You see, we were running an application built on top of AWS, using multiple Availability Zones (AZs) and auto-scaling groups to ensure high availability. We had load balancers in front of our services, routing traffic based on the health of the instances. It was a pretty standard setup, but sometimes the standard setups are where you find the bugs.

That morning, I received an alert from our monitoring system. The latency metrics were spiking across one of our load balancers, but everything else seemed to be running fine. At first glance, it looked like some sort of network issue or maybe a sudden surge in traffic. However, as I dug deeper, the story started to unfold.

I ran a few diagnostic tools and noticed something peculiar: the instances behind that particular load balancer were consistently reporting lower CPU utilization than their peers, despite serving an equal amount of requests. This couldn’t be right—how could one set of machines be underutilized while handling the same workload as others?

After a bit of head scratching, I decided to take a closer look at the configuration files. The load balancer was using a simple round-robin algorithm to distribute traffic, but something didn’t feel quite right about it. I recalled reading an article on Docker and microservices that mentioned the importance of proper health checks in front-end systems. Could our problem be related to this?

I began troubleshooting by modifying the health check settings for one instance at a time. As I made changes, I noticed a pattern: whenever I adjusted the timeout or response threshold, the latency metrics would normalize for that instance almost instantly. It was like magic.

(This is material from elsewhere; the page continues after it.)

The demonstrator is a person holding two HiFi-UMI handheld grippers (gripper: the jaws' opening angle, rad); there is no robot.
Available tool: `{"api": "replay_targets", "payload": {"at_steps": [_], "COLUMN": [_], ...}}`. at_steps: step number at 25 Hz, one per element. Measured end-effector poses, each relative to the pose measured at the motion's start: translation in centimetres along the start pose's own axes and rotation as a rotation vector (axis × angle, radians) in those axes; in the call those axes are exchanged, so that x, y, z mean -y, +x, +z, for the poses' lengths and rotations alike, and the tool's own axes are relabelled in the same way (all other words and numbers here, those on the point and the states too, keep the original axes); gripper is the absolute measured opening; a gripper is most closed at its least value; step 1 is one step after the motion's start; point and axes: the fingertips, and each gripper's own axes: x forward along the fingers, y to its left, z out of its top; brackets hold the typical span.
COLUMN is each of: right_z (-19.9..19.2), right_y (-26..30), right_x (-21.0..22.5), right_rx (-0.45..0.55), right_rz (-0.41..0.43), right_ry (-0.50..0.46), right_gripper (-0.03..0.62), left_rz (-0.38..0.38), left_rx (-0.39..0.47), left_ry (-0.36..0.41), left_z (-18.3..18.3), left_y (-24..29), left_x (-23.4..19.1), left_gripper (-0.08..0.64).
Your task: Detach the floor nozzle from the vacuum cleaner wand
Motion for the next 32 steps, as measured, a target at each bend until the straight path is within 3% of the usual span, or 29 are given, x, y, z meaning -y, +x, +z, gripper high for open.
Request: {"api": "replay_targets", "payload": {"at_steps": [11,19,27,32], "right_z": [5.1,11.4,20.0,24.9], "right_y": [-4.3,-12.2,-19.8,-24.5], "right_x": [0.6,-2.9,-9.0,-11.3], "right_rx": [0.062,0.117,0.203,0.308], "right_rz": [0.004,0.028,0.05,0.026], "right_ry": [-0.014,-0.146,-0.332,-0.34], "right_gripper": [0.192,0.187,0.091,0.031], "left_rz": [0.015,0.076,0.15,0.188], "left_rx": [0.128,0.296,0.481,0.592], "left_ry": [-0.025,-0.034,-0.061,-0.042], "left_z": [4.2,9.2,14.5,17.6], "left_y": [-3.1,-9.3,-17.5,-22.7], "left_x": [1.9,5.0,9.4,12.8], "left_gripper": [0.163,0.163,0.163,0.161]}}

But then I remembered something crucial—the load balancer was configured to use a “short” timeout (30 seconds) and low response thresholds, which were inadequate for our application’s request patterns. In reality, each request took longer than expected, leading to timeouts being flagged incorrectly, thus underutilizing the instance.

With this realization, I quickly went back and adjusted the health check settings on all load balancers to something more appropriate—60 seconds timeout with a 50% response threshold. Within minutes, the latency metrics started to normalize across all instances.

This experience taught me a few things:

  1. Proper configuration matters: Even simple tools like load balancers can cause significant issues if misconfigured.
  2. Understanding your application’s performance characteristics is key: Knowing what normal request times look like helps in setting health check thresholds correctly.
  3. Automation and monitoring are essential: In a dynamic environment, constant vigilance is necessary to catch these kinds of subtle issues early.

Looking back, it seems almost quaint now—before the era of Docker, Kubernetes, and Mesos had truly taken off. But those foundational lessons from managing cloud services in 2013 still ring true today. The best practices we learned then help us tackle more complex systems and architectures as they emerge.

In a way, that Saturday afternoon was just another day in ops, but one that highlighted the importance of understanding your tools and their limitations. It’s moments like these that remind me why I love this field—there’s always something new to learn and challenges to overcome.